John Hynes is officially the new coach of the New Jersey Devils. Hynes was introduced to media at a Tuesday press conference and Devils GM Ray Shero said that, though he interviewed a number of candidates, Hynes was the only coach offered the position. The Penguins get a 2016 third-round pick as compensation for the Devils hiring their now-former AHL coach.

After five seasons in the AHL with the Wilkes-Barre/Scranton Penguins, John Hynes is making the jump to the NHL as the new bench boss for the New Jersey Devils.

The Devils named Hynes their new head coach – the 17th in team history – at an introductory press conference Tuesday afternoon. It was reported Monday that Hynes was one of the front runners, but the Devils made the news official putting an end to speculation surrounding who would eventually be named the new coach and take the reins from Adam Oates, Scott Stevens and Lou Lamoriello, the three-headed coaching monster that worked behind the New Jersey bench last season.

“John Hynes is an individual with extensive coaching experience on the collegiate, professional and national levels,” said Shero. “He has been successful at each one and we are fully confident in what he will bring to the Devils’ organization."

Shero added that at no point had he offered the position as Devils coach to any other individual, but said he did talk to “a number of different coaches” throughout the process.

Over his five seasons in Wilkes-Barre, Hynes led the Penguins to the playoffs each year, including two straight conference final appearances. Though he was unable to get the Penguins into the Calder Cup final, continued success at the AHL level is far from a guarantee and a 231-126-27 record over five years in the minor league is impressive.

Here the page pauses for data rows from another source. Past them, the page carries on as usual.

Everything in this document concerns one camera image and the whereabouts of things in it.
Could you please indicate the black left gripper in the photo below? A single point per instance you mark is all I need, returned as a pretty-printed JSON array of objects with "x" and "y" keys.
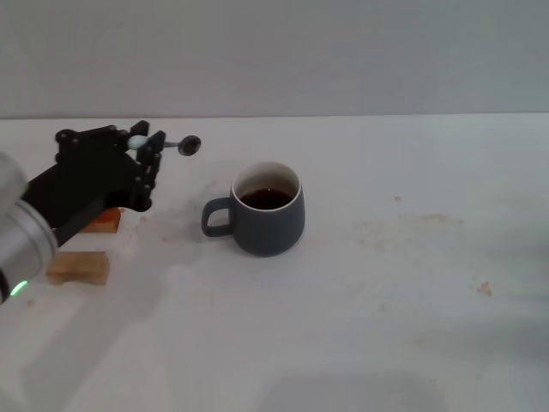
[{"x": 94, "y": 180}]

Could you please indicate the grey ceramic coffee cup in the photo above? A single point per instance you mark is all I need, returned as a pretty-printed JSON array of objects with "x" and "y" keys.
[{"x": 266, "y": 232}]

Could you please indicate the reddish brown wooden block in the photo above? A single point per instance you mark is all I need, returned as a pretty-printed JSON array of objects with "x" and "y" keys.
[{"x": 109, "y": 221}]

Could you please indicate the light wooden block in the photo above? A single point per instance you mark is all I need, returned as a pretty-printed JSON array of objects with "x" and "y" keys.
[{"x": 86, "y": 266}]

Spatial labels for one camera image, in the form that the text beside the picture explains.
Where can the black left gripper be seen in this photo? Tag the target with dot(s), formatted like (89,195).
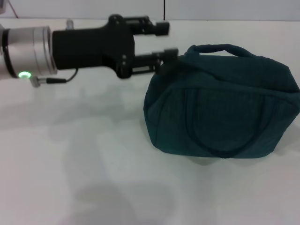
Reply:
(93,49)

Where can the teal fabric zipper bag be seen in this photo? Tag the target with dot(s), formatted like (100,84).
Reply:
(222,107)

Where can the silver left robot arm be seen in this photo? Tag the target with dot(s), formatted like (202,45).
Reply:
(25,54)

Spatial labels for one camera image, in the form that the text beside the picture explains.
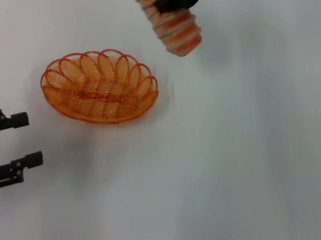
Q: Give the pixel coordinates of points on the orange striped bread loaf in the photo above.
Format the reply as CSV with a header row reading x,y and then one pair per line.
x,y
176,32

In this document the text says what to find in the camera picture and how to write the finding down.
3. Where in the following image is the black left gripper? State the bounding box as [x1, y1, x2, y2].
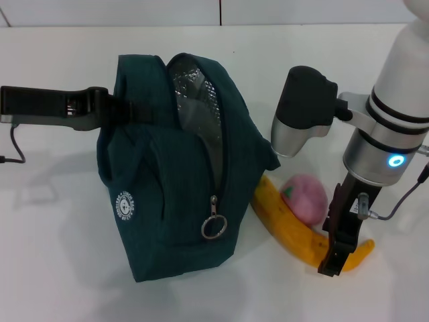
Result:
[0, 85, 156, 133]

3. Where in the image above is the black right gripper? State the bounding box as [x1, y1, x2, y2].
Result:
[317, 172, 383, 278]

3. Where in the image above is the yellow banana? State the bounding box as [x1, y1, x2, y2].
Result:
[251, 174, 375, 273]

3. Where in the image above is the pink toy peach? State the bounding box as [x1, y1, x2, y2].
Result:
[280, 174, 328, 225]

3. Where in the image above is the dark teal lunch bag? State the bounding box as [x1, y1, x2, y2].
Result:
[96, 52, 282, 284]

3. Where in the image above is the silver zipper pull ring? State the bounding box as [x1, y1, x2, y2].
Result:
[200, 214, 229, 241]

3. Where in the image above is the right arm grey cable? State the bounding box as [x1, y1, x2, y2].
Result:
[357, 162, 429, 222]

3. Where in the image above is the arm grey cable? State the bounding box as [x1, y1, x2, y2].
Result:
[0, 123, 26, 165]
[357, 162, 429, 222]

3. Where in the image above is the left arm grey cable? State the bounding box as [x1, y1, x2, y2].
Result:
[0, 123, 26, 165]

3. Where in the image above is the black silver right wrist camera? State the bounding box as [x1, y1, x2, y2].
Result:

At 40, Hynes becomes the youngest coach in the NHL.

“I felt very comfortable as a coach, coming in here, knowing the way that Ray wants to do things, wants to run things, expects from his coaches,” Hynes said. “To me, that’s really important. To be on the same page as a coach with the ownership group – Ray Shero and Lou Lamoriello – was really important for me.”

Regarding the futures for both Oates and Stevens, Shero said there haven’t been any decisions made about who will be Hynes’ assistants next season. Oates ran the forward group last season, while Stevens controlled the defense. When asked about providing Hynes with assistants for next season who have NHL experience, Shero told media he would discuss the future of the staff with Hynes – and allow him to get introduced to current staff – before there are decisions made about how to proceed.

“I really believe it’s incumbent upon us as a group and, of course, as a coach for John, he hasn’t met a lot of people on the coaching staff, so it’s important to use this time to get to know some of the people,” said Shero.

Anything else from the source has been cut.